The Coral Triangle is home to hundreds of shark and ray species, many threatened by finning and targeted fishing. Shark finning — removing fins and discarding the still-living body at sea — causes prolonged suffering before drowning. Whale sharks (Rhincodon typus) — the world's largest fish — are targeted in some areas (Oslob, Philippines whale shark feeding/interaction tourism raises welfare concerns about altered natural behavior). Manta ray gill plates are harvested for traditional medicine markets, significantly depleting populations.
All six sea turtle species found globally nest in Coral Triangle waters. Indonesia hosts the world's largest leatherback nesting population at Jamursba-Medi, Papua. Philippines has important hawksbill and green turtle populations. Welfare threats include bycatch in trawl and longline fisheries, egg harvesting, and marine debris entanglement. Several local communities have transitioned from turtle hunting to turtle tourism, creating economic welfare co-benefits.
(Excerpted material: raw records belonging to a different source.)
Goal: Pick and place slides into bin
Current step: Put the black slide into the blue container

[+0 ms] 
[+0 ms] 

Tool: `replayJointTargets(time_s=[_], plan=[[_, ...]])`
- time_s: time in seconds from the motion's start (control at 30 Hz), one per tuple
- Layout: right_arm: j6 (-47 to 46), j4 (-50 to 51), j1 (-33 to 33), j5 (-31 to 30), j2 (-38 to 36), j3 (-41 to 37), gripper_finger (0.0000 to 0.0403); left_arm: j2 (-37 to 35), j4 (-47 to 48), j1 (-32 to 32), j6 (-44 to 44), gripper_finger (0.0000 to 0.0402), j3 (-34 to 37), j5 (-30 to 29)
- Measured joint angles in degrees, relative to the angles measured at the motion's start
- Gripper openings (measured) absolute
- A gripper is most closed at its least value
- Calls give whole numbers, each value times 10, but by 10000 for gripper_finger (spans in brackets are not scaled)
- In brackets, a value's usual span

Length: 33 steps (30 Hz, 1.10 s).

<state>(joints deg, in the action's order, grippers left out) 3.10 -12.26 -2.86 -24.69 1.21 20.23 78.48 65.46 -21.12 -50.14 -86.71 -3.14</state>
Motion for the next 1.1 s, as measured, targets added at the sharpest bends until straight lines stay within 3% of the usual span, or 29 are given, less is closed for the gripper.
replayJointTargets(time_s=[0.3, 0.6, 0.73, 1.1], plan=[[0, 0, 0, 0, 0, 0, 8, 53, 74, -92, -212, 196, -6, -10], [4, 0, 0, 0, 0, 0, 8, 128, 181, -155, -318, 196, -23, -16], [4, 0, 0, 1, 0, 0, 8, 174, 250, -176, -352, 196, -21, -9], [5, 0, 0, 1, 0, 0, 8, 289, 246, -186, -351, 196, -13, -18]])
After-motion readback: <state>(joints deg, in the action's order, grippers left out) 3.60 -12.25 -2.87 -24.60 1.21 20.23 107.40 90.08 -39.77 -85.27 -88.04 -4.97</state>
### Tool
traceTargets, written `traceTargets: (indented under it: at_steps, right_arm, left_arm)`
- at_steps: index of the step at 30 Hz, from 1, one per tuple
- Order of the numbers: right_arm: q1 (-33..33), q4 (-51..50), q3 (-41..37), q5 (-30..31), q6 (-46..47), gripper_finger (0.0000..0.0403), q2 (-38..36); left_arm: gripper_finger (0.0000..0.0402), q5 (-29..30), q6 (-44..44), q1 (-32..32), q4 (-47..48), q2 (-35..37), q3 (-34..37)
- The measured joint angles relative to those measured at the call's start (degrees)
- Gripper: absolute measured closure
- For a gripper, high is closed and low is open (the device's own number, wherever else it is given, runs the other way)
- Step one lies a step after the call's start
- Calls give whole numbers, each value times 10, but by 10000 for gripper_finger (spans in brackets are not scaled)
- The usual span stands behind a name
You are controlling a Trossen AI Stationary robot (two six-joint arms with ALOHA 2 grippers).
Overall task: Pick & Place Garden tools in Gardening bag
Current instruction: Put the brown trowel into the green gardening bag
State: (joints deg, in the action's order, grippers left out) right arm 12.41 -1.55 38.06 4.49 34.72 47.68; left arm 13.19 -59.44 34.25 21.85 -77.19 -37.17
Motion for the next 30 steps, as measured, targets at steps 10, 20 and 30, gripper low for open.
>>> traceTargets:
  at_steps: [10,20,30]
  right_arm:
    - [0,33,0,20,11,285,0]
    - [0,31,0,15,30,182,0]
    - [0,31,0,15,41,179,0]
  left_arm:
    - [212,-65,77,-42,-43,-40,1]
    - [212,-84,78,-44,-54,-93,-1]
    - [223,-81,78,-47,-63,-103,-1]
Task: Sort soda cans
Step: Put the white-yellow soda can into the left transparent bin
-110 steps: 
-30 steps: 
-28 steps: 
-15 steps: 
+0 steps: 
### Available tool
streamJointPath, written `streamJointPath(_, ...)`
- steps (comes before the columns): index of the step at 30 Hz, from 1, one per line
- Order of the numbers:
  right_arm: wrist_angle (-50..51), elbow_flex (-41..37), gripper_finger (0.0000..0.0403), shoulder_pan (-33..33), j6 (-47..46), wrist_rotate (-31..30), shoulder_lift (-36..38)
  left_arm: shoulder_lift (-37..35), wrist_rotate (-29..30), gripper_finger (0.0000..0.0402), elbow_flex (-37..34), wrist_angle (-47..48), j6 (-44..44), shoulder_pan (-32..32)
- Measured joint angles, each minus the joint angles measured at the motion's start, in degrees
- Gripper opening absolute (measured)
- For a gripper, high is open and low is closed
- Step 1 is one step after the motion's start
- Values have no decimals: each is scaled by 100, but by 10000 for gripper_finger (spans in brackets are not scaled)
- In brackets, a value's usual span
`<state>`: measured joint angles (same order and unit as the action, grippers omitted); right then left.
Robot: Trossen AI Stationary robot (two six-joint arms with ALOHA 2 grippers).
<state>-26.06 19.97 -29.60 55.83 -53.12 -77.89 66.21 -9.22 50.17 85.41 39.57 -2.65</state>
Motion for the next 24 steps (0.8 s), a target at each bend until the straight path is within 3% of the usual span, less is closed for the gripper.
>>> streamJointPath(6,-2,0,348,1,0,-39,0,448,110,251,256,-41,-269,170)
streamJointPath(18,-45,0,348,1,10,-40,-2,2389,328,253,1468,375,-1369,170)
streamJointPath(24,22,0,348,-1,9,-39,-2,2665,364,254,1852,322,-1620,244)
The Coral Triangle's extraordinary reef fish diversity (2,000+ species) is exploited by subsistence and commercial fisheries. Cyanide fishing — using sodium cyanide to stun fish for live reef food fish trade — causes significant welfare harm to target fish and kills non-target species including corals. Blast fishing with dynamite causes mass mortality events. Both illegal practices persist despite bans due to economic pressures and enforcement limitations.
Coral bleaching events from rising sea temperatures affect the Coral Triangle with increasing frequency. The 2015-2016 bleaching event affected significant portions of Indonesian and Philippine reefs. Bleaching kills corals and removes habitat for thousands of reef-dependent species, with cascading welfare impacts across the food web. Ocean acidification additionally threatens shell-forming species.